GLMM Distribution – Which Distribution Family to Choose for My GLMM

rregression

I'am modelling the effect of individuals' chronotype on their respective school performance.
So, my dataframe consist of the subjective and school declared performance (dependent variable) of middle school students (random variable), and their chronotype (independent variable).
The students' subjective performance was measured on a scale from 1 to 5, while the school declared performance was on a scale from 0 to 10. Thus, I Z-standardized these performance values.

#Loading data
data <- read.table("clipboard", header=T)
#Scale function: Z-Score Standardization
data.st <- as.data.frame(scale(data$performance, center = FALSE))
data$performance.st <- data.st$V1
hist(data$performance.st, prob=TRUE, ylim=c(0,1), 
     main = "Histogram", col= "lightblue")

shapiro.test(data$performance.st)
#W = 0.96497, p-value = 6.798e-07

Then I modelled my data considering a poisson family:

# Poisson distribution
glmer.poisson <- glmer(performance ~ chronotype + (1|random), 
               family = poisson(link = log),
                     data =  data)

Generalized linear mixed model fit by maximum likelihood (Laplace Approximation) ['glmerMod']
 Family: poisson  ( log )
Formula: performance ~ chronotype + (1 | random)
   Data: data
     AIC      BIC   logLik deviance df.resid 
     Inf      Inf     -Inf      Inf      310 
Random effects:
 Groups Name        Std.Dev.
 random (Intercept) 1       
Number of obs: 315, groups:  random, 55
Fixed Effects:
 (Intercept)  chronotypemm  chronotypemv  chronotypeve  
    -0.03279      -0.02495      -0.12318       0.01500  
optimizer (Nelder_Mead) convergence code: 0 (OK) ; 29610 optimizer warnings; 1 lme4 warnings

plot(simulateResiduals(glmer.poisson))

However, the GLMM clearly did not fit.
And now I have some questions regarding my data and GLMMs.

First: I don't really know which family to use to model my data.
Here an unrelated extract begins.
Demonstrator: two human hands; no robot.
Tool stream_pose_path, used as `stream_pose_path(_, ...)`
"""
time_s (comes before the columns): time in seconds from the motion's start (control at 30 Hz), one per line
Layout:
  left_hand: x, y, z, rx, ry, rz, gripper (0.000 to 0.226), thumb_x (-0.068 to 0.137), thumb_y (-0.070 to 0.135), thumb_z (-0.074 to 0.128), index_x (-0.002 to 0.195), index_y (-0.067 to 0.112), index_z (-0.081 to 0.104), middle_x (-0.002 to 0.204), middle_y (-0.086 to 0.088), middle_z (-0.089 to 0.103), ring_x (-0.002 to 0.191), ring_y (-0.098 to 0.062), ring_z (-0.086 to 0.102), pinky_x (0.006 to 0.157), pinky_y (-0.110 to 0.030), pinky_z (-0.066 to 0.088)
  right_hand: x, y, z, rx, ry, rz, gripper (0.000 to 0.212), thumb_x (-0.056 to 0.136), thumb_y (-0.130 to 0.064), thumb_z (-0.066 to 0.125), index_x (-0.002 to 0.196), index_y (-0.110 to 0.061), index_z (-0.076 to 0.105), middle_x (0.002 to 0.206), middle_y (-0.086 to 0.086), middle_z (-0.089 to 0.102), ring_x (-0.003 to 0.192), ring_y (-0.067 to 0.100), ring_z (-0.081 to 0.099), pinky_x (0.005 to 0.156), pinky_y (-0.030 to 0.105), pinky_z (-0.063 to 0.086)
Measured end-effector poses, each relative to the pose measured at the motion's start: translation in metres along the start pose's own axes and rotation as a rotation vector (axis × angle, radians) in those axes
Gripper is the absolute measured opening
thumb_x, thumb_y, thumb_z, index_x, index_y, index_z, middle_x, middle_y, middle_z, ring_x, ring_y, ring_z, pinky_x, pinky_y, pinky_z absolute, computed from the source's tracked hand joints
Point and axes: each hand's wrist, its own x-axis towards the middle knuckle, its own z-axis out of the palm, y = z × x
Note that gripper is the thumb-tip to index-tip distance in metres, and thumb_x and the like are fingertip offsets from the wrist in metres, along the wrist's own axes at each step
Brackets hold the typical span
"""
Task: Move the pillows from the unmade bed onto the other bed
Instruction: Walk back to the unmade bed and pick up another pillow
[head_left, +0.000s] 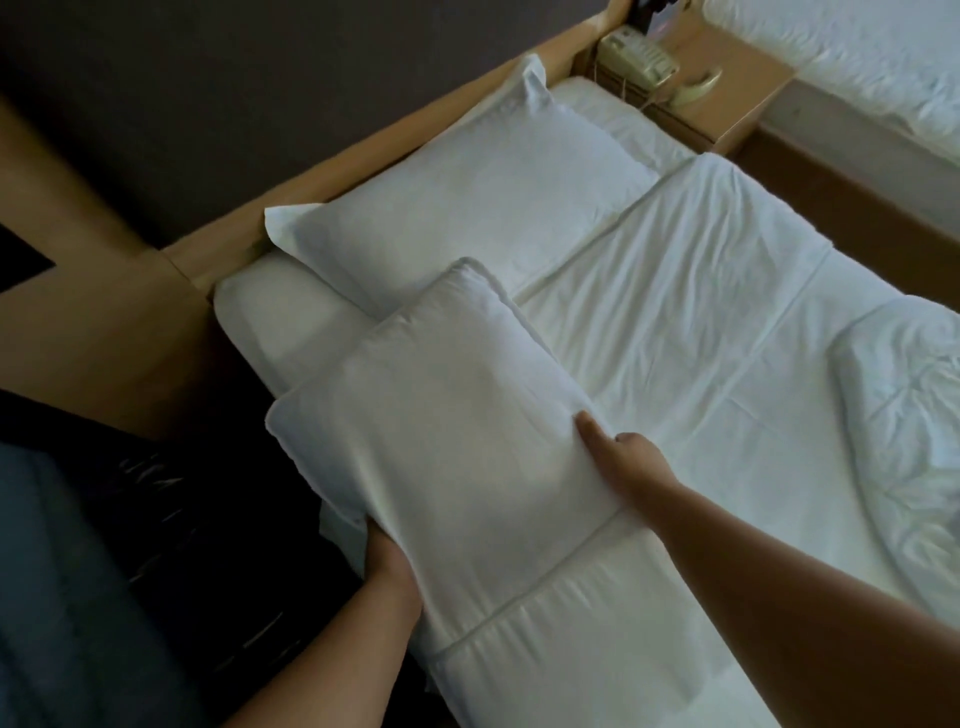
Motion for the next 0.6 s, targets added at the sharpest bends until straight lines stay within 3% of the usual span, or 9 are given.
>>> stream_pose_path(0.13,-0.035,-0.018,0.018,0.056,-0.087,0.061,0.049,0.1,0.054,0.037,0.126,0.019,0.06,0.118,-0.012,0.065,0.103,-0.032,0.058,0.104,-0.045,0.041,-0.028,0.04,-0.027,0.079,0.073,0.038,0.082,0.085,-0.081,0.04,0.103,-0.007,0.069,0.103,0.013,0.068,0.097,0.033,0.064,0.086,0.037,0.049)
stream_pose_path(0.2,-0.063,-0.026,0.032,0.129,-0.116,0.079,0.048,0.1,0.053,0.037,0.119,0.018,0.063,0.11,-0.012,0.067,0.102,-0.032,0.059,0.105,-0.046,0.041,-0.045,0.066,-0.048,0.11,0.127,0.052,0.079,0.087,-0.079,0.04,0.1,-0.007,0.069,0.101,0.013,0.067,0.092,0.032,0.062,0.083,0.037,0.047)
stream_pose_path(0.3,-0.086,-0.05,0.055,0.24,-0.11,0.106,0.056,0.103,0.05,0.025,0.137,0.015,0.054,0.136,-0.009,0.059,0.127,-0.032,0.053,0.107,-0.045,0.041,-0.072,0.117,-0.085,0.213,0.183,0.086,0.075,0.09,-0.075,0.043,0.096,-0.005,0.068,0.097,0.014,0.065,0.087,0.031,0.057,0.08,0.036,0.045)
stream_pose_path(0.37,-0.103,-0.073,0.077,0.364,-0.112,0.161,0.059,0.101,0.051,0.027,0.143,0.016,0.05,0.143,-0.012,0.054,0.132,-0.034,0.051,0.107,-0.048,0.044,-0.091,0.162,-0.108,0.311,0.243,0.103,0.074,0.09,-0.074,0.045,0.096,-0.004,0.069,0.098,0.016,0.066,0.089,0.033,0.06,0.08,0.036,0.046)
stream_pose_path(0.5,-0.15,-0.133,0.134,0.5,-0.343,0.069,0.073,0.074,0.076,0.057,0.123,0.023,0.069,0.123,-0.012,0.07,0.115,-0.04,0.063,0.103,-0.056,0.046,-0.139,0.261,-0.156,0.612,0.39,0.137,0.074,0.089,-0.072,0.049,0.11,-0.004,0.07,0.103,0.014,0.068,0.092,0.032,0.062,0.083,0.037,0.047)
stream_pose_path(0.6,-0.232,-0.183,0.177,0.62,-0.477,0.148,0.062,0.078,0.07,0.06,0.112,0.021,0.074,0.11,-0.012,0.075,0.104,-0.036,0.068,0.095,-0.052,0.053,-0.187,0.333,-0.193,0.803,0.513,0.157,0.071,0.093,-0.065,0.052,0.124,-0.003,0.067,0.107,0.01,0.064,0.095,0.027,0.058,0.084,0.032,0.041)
Although I have non-integer values, I think poisson is the right family to use (although lognormal distribution provided nice results). Though, what about the warnings returned in the lm4 package saying that my values are non-integer? and the optimizer warnings? should I change my optimizer? if so, how?

Second: A fellow of mine suggested for me to use gamma or negative binomial instead of poisson. Though, after I see the histogram i thought a lognormal distribution would be a nice try. So I modelled accordingly:

#Gamma distribution
gamma <- glmer(performance ~ chronotype + (1|random), 
               family = Gamma(link="inverse"),
               data =  data)
qqnorm(resid(gamma), pch=16)
qqline(resid(gamma))
plot(gamma)

# Negative binomal distribution
glmer.nb <- glmer.nb(performance ~ chronotype + (1|random),
               data =  data, family=MASS::negative.binomial(theta=1.75))

plot(simulateResiduals(glmer.nb)) 
# The simulated residuals of the glmer.nb were very similar to the poisson model
plot(glmer.nb)
qqnorm(resid(glmer.nb), pch=16)
qqline(resid(glmer.nb))

# lognormal distribution
lognormal <- glmer(formula = log(performance) ~ chronotype + (1|random),
               data = data, family=gaussian(link = identity))
plot(simulateResiduals(lognormal))
plot(lognormal)

qqnorm(resid(lognormal), pch=16)
qqline(resid(lognormal))

The lognormal seems to be a good distribution for my data, but I am not sure.

Finally: Suppose that I'am building a GLMM considering a poisson family. Should I standardize my dependent variable even though poisson use a log link function? I think the correct answer is yes since my data have different scales.

Best Answer

Plots are good.

We often learn a lot from visualizing the raw data. It's more effective than fitting an inappropriate model and then wondering whether the residual QQ plot looks normal "enough".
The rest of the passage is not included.